Work instruction: Please copy, exactly as they appear below, the lines from the one containing "Question: What bounding box encloses the black aluminium" through the one containing "Question: What bounding box encloses the black monitor".

*** Exercise materials Section Begins ***

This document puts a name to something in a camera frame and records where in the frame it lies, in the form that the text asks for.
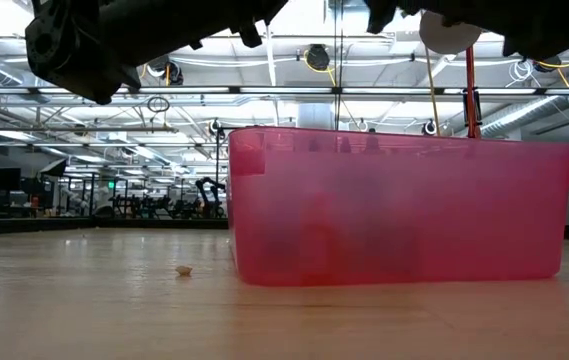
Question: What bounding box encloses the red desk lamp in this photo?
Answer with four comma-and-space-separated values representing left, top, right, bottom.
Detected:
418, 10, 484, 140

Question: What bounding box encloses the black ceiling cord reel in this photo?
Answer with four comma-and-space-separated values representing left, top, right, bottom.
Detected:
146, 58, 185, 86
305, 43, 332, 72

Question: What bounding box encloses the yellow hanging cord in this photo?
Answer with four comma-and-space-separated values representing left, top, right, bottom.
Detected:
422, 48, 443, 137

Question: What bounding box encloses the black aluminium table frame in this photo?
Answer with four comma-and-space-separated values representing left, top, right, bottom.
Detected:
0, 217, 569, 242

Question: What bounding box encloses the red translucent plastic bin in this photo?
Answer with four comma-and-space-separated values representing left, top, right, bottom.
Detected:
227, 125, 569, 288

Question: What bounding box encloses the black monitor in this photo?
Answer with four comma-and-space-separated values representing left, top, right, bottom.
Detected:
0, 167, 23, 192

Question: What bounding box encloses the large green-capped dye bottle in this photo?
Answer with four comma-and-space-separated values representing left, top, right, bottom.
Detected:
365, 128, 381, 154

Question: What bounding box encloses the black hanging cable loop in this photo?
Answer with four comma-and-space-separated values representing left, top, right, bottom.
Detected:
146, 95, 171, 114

*** Exercise materials Section Ends ***

Answer:
Question: What bounding box encloses the black aluminium table frame in this photo?
Answer with four comma-and-space-separated values representing left, top, right, bottom.
Detected:
0, 217, 569, 242

Question: What bounding box encloses the red translucent plastic bin in this photo?
Answer with four comma-and-space-separated values representing left, top, right, bottom.
Detected:
227, 125, 569, 288

Question: What bounding box encloses the black monitor in this photo?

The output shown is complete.